[DIRECTIONS] Your job with the data below is to output exactly the lines from the one holding "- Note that" down to the one holding "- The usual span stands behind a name", both included, and no others.

(Data entries)

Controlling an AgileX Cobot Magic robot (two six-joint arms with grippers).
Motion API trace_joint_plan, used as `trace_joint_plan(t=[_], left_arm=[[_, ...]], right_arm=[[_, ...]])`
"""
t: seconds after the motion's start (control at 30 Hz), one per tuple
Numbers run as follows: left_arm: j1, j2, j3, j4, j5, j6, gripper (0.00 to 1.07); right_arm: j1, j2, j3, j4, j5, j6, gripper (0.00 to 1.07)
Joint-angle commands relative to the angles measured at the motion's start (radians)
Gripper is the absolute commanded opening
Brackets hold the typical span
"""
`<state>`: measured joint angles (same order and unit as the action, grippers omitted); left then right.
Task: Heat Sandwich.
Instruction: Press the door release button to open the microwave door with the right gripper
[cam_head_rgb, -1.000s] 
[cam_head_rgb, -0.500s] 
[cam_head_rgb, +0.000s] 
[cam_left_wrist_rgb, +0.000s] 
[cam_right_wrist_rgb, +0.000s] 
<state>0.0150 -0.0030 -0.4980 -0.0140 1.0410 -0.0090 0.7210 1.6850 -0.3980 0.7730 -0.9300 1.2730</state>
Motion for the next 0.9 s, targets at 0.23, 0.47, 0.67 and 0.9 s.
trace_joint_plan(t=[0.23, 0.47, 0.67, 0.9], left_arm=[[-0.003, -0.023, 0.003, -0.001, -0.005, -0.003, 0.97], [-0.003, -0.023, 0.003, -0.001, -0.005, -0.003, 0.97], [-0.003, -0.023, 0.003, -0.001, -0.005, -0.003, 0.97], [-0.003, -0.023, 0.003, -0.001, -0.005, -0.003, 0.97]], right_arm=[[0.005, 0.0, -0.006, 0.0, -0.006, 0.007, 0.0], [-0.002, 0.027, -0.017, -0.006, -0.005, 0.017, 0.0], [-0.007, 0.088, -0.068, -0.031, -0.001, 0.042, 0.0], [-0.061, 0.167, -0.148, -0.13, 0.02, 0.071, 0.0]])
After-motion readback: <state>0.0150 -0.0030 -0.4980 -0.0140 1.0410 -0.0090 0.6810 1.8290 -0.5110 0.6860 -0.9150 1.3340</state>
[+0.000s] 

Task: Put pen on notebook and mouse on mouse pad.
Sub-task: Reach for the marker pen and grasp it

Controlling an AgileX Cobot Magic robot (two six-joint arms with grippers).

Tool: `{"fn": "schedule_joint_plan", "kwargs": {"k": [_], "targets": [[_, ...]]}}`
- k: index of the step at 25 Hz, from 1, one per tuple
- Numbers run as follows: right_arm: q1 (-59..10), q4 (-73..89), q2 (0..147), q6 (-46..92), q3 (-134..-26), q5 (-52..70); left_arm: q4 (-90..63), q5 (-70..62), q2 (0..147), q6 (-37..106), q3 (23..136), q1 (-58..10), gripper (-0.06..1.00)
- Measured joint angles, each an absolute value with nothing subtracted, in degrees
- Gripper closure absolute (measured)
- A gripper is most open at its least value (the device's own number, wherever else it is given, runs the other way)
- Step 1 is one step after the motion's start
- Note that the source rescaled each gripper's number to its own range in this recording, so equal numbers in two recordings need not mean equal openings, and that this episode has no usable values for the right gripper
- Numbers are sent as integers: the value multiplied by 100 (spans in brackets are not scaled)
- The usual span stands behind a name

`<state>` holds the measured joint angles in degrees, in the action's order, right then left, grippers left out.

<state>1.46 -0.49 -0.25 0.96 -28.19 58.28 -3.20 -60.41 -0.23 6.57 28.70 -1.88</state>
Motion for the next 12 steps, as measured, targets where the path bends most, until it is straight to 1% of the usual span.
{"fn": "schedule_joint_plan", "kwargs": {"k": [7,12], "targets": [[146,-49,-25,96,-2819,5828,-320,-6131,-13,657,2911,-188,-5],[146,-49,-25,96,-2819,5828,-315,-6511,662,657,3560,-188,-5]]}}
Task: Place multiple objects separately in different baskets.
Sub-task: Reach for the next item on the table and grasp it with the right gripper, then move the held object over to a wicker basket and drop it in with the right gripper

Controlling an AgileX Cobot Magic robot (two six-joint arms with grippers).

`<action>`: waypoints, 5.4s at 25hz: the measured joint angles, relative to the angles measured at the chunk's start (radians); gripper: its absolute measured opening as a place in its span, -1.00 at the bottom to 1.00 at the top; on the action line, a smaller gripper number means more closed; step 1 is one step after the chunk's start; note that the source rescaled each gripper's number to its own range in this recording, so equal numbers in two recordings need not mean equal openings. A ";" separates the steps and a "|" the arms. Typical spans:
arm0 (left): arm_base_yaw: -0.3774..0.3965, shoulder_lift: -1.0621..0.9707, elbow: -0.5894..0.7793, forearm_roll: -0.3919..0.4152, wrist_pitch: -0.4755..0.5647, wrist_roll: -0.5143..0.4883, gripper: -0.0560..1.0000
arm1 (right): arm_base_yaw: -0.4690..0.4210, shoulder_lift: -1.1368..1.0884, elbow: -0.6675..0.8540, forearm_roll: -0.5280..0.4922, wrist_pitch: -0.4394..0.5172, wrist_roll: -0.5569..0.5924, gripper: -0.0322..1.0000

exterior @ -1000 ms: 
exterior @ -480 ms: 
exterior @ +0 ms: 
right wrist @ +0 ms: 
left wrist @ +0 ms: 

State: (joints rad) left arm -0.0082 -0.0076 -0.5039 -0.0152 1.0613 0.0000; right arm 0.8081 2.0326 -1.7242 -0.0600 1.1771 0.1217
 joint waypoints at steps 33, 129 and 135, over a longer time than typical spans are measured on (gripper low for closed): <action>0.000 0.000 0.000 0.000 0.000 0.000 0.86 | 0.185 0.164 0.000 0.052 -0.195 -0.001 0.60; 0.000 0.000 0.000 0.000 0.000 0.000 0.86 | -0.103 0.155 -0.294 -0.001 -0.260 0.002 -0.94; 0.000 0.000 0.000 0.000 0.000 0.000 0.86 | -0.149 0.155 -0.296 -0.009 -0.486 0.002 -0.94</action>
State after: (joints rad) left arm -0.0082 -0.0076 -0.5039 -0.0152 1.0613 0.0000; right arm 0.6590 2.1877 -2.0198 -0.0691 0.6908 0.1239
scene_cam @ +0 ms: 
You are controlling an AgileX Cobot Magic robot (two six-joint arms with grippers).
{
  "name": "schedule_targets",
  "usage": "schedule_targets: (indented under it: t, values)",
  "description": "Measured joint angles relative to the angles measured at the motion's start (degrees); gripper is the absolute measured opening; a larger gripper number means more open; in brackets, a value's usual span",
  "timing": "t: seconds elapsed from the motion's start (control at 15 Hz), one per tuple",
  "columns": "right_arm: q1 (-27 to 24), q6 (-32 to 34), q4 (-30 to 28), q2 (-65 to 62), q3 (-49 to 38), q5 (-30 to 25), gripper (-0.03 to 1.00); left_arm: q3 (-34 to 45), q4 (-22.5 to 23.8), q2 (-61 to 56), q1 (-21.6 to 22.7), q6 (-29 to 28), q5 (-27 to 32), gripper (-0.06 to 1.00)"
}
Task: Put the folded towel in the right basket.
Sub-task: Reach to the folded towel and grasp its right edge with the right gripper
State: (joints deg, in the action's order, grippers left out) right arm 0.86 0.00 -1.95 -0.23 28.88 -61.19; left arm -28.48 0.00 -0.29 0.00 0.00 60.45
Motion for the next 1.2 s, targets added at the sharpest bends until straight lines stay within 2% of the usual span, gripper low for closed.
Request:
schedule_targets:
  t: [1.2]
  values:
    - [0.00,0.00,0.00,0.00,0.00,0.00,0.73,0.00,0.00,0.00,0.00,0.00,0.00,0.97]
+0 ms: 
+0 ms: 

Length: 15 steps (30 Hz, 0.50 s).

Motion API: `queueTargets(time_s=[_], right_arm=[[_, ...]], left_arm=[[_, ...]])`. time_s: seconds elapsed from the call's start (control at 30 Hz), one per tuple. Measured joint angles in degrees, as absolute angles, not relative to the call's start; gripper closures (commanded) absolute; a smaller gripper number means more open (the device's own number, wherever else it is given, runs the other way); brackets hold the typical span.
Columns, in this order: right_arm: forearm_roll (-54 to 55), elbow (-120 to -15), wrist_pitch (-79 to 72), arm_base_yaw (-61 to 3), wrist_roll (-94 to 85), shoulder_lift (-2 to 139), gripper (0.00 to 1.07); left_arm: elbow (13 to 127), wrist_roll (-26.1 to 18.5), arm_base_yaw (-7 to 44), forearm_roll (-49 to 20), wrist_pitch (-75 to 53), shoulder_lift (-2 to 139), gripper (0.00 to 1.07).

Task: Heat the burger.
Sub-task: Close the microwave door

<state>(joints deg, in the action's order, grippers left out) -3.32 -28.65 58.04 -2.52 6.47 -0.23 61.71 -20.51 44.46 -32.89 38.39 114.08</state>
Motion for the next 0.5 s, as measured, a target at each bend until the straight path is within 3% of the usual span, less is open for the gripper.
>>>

[FINISHED TASK]
- Note that the source rescaled each gripper's number to its own range in this recording, so equal numbers in two recordings need not mean equal openings, and that this episode has no usable values for the right gripper
- Numbers are sent as integers: the value multiplied by 100 (spans in brackets are not scaled)
- The usual span stands behind a name

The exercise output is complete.